Below are the entries. Transcribe exactly the lines from the one with "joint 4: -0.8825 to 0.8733" through the one with "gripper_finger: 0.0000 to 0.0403", ends included, and leave out all others.

+++ Study material

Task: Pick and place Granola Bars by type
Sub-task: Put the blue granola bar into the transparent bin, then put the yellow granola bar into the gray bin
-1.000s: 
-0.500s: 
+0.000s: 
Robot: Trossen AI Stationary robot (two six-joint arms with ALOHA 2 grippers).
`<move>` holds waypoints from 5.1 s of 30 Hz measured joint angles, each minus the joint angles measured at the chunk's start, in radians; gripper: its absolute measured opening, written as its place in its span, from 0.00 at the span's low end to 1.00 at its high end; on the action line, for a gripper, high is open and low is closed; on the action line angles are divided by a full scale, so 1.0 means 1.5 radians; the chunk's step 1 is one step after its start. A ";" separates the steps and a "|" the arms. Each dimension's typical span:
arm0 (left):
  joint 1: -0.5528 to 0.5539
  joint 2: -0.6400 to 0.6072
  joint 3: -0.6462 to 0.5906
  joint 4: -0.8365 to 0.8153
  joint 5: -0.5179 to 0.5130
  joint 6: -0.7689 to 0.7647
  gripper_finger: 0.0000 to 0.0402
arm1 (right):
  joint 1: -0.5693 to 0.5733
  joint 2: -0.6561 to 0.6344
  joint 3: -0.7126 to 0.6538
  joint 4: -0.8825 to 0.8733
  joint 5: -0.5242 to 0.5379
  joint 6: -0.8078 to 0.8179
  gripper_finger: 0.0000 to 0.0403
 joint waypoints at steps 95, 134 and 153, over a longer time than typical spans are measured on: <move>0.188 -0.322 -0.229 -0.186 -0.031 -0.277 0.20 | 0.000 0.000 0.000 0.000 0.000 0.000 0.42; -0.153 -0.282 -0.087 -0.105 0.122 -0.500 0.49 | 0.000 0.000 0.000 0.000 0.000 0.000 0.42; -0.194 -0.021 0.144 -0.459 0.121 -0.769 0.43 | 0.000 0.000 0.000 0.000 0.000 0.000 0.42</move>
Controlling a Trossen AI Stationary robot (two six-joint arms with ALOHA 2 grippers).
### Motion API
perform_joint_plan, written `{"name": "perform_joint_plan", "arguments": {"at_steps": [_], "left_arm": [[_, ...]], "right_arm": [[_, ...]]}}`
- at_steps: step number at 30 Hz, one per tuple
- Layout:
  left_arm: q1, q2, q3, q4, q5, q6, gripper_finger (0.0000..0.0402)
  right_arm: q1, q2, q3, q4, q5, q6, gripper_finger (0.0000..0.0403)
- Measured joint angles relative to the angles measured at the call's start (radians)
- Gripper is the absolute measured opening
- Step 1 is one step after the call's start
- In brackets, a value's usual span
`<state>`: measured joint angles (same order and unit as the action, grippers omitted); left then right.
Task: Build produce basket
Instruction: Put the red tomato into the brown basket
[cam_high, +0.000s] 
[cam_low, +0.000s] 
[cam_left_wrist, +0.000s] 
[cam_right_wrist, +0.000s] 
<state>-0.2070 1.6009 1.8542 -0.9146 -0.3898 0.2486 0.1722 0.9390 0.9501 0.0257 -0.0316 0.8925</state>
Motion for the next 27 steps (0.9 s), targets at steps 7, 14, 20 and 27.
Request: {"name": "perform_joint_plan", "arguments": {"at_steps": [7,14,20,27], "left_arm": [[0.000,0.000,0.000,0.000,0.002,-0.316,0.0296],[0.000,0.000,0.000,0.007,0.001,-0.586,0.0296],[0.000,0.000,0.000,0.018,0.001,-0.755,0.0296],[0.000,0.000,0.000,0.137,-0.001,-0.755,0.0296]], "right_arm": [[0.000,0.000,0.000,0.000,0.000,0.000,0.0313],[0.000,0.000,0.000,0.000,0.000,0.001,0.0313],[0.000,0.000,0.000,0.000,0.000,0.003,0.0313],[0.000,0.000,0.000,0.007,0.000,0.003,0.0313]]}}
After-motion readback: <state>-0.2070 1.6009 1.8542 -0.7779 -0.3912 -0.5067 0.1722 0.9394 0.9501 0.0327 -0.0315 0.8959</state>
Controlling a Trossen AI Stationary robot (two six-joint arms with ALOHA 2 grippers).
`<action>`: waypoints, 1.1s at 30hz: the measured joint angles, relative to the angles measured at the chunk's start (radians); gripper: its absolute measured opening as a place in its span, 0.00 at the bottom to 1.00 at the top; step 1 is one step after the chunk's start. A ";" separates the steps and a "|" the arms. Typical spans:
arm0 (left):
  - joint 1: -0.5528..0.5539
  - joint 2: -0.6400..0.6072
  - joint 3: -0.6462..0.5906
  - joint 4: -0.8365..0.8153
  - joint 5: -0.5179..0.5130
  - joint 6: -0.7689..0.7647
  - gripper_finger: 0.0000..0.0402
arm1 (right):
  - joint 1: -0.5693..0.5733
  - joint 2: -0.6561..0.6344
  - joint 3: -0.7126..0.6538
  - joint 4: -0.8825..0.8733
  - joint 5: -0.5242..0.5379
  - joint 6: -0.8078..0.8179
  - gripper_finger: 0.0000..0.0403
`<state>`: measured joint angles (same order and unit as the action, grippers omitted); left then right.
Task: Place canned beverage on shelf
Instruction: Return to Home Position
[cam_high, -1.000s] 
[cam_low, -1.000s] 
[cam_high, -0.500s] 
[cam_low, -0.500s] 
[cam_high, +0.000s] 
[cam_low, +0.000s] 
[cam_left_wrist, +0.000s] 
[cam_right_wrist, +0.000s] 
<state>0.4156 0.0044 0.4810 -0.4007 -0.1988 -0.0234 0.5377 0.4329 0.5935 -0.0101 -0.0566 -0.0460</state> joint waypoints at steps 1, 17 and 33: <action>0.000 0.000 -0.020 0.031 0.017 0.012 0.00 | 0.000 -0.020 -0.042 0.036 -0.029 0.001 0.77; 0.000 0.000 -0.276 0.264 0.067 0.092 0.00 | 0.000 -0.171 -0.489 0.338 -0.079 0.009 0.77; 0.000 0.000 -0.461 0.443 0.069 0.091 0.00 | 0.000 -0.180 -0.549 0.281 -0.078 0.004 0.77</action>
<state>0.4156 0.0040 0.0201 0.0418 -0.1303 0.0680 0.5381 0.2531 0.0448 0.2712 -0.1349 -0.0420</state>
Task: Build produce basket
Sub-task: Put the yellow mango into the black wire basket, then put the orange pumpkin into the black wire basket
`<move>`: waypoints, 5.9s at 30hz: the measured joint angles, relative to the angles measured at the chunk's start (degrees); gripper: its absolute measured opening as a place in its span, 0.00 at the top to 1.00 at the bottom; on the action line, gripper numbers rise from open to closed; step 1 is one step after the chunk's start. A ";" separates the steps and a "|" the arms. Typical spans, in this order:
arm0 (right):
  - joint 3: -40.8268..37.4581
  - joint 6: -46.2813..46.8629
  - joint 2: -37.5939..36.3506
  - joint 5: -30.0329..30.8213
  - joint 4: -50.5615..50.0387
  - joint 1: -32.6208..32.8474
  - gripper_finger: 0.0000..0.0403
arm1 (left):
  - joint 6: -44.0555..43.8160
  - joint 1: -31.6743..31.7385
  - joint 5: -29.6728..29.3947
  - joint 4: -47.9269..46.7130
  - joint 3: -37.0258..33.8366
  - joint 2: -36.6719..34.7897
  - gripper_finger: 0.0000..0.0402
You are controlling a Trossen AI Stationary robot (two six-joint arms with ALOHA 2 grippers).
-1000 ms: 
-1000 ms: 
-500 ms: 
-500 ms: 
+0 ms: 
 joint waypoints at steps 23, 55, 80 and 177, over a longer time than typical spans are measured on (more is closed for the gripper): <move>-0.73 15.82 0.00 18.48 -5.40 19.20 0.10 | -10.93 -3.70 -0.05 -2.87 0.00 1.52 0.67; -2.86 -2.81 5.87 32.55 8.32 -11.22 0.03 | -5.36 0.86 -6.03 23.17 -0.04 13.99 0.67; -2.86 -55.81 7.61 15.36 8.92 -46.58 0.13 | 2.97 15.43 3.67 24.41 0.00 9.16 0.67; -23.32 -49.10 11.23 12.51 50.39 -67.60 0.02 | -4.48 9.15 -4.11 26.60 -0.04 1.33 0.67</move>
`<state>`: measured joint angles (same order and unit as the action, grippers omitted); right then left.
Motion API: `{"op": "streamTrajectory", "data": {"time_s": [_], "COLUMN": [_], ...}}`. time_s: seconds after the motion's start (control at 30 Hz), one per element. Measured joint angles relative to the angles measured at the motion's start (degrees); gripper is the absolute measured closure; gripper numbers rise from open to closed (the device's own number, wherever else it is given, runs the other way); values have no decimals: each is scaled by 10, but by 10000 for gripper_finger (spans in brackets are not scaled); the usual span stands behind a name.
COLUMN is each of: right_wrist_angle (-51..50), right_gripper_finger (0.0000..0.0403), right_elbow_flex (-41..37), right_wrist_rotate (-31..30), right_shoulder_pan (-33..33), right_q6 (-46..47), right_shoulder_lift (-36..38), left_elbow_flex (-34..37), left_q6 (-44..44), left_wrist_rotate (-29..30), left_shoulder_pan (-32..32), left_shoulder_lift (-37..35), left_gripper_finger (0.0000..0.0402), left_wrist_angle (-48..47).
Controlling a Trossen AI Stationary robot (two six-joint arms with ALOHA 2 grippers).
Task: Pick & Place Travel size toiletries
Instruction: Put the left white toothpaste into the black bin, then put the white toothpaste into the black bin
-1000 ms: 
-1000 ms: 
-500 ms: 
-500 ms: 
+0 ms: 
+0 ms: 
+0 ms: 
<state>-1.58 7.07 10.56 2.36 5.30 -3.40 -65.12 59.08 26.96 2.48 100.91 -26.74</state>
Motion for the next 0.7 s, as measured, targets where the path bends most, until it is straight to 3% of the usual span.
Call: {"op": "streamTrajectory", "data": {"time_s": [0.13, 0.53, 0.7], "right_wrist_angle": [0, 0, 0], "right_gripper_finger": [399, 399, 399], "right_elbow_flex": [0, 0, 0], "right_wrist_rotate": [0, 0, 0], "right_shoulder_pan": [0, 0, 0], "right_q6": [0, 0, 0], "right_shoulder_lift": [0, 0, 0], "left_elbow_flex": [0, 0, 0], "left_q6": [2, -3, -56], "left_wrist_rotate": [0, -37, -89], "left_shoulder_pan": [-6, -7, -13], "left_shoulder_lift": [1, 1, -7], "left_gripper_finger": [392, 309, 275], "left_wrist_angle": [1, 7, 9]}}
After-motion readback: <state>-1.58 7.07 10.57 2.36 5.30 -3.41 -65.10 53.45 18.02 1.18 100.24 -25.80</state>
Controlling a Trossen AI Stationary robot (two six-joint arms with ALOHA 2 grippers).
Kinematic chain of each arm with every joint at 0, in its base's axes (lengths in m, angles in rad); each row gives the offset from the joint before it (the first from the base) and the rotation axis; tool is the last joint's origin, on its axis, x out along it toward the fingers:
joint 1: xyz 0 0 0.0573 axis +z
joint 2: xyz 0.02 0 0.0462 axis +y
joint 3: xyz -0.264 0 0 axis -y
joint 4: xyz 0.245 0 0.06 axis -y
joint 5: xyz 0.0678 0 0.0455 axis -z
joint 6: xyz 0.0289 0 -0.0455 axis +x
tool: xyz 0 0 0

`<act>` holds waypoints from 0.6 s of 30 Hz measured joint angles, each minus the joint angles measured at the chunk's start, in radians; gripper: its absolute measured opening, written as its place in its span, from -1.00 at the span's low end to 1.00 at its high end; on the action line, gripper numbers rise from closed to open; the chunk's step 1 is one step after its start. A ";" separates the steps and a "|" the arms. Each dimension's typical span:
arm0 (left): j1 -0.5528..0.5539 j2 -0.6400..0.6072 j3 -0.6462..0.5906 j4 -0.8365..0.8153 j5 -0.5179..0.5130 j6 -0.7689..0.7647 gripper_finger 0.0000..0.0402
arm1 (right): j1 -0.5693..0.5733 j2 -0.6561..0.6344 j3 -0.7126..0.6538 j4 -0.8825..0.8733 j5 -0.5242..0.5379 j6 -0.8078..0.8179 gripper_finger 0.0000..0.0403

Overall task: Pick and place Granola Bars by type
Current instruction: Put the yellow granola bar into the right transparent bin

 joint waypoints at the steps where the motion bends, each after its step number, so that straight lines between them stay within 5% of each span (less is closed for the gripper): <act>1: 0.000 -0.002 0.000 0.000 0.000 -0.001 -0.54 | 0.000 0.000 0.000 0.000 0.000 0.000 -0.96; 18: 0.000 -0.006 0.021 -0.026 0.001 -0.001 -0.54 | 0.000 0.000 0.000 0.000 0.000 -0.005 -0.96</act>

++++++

Reply:
  joint 4: -0.8825 to 0.8733
  joint 5: -0.5242 to 0.5379
  joint 6: -0.8078 to 0.8179
  gripper_finger: 0.0000 to 0.0403

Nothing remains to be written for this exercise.